Ukraine sends greetings to NATO
The country's foreign minister writes, "Ukraine is willing to further contribute to collective Euro-Atlantic security and protect the eastern flank of NATO -- even though we are not yet members of the Alliance." If you've paid even a modicum of attention to this war, the takeaway is that any defensive alliance with even a shred of self-interest or brainpower would want Ukraine on its side. The people have proven themselves very, very good at learning and adapting to become a formidable fighting force.
November 16, 2022
A country as advanced as the United States should never be taken truly by surprise. There may be certain incidental events that come unexpectedly from a tactical perspective, but at the strategic level, there really shouldn't be any developments that come out of the blue. ■ Individual agencies sometimes show real foresight, but it seems peculiar that we don't have a dedicated national strategic planning agency. We get advice periodically from commissions (like Cyber Solarium), think-tank reports, and forward-thinking departments. But we seem congenitally short on holistic attempts to figure out where trouble could turn up and how we could go about preempting it. ■ No one has a guaranteed forecast of the future. But it ought to be someone's dedicated responsibility to consider large-scale, systemic risks on behalf of the American public. Someone to warn that cryptocurrencies could melt down in spectacular fashion. Someone to beat the drum about having enough naval tonnage at our disposal. Someone to advocate for the "strategic" part of the Strategic Petroleum Reserve. ■ More often than not, a task left unassigned is a task that will never be done. Considering the sheer magnitude of the government that is being operated on behalf of the American public, it makes no sense that no one is routinely assigned the task of developing real strategic plans to recognize, give warning about, and learn to account for big public risks.
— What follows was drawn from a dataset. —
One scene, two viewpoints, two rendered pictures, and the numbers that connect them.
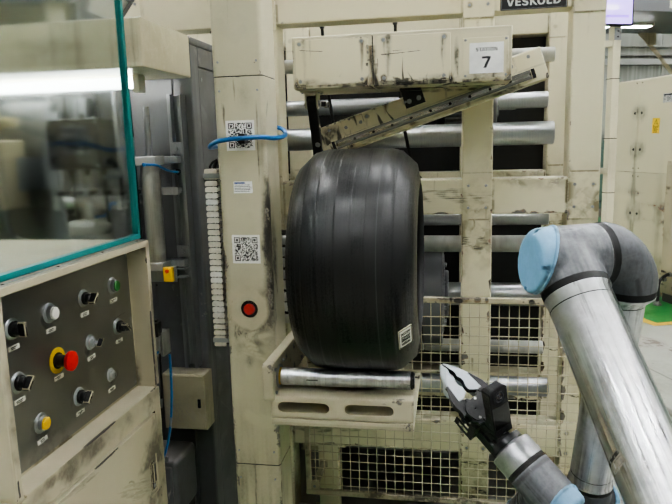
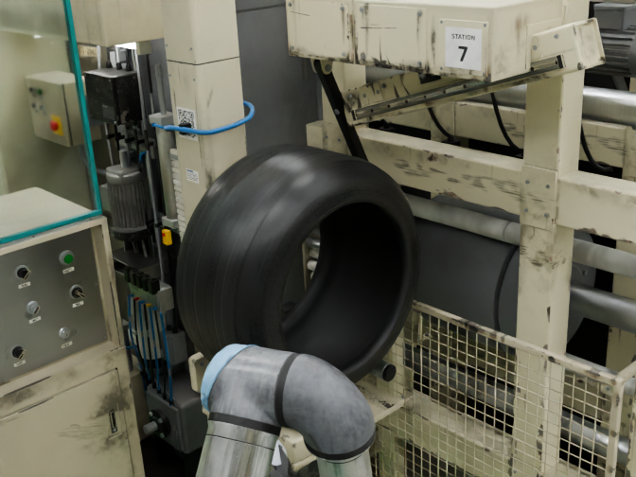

Sometimes it's best to slow things down
Elon Musk says he's spending practically all of his time working on Twitter. Heed Bill Gates's advice: "It's not a proxy of your seriousness that you've filled every minute in your schedule."
NASA's Artemis I launch is a big deal
After sending in a "red crew" to fix things after the rocket had already been fueled, NASA successfully launched a most spectacular rocket into space. We have a Moon program once again.
November 17, 2022
In principle, the state of California is big enough to have its own space program. With a $3 trillion economy, it is in a class with Japan, whose $5 trillion economy sustains a full-fledged space program. ■ Likewise for Ohio, which with 12 million people is bigger than Israel, which has had an official space agency since 1983. And the same for Texas, whose $2 trillion economy is within striking distance of the $3.6 trillion economy (in 2017 dollars) of the entire United States in 1961, when John F. Kennedy announced the plan to go to the Moon. ■ Despite having the people and the wealth to drive their own ambitious space programs, these (and the other states) still pool their efforts behind NASA. Sharing a common agency and rallying behind it is an identity-building exercise for Americans, almost as much as the collaboration serves as a force multiplier. ■ After all, NASA routinely touts the productivity of its work in partnership with other countries' space agencies. The same thing could, hypothetically, be done with a California-ASA, a Texas-ASA, and even a Delaware-ASA and a Wyoming-ASA -- their independent work could be federated under a common umbrella for maximum impact. ■ But having a single agency, a common identity, and a merged pool of resources allows NASA to serve a nation-binding role, by driving toward audacious goals. It has been a while since we've had a really bold headline goal of that sort, but the successful launch of the Artemis-I rocket on a test flight to the Moon is the first highly tangible step in reviving that big-mission ideal. ■ Not every big mission worth doing has any real binding effect; nobody is going to get amped up over a national cybersecurity agenda, no matter how important it is to undertake. And not every big project will be necessary -- sometimes undertakings are done just because the obstacle is there. ■ But we're better off for having an agency like NASA, especially when it can commit to doing big things, in part and in essence, "just because we can". Those serve a mission of national identity in a way that no loose federation of state space agencies really could.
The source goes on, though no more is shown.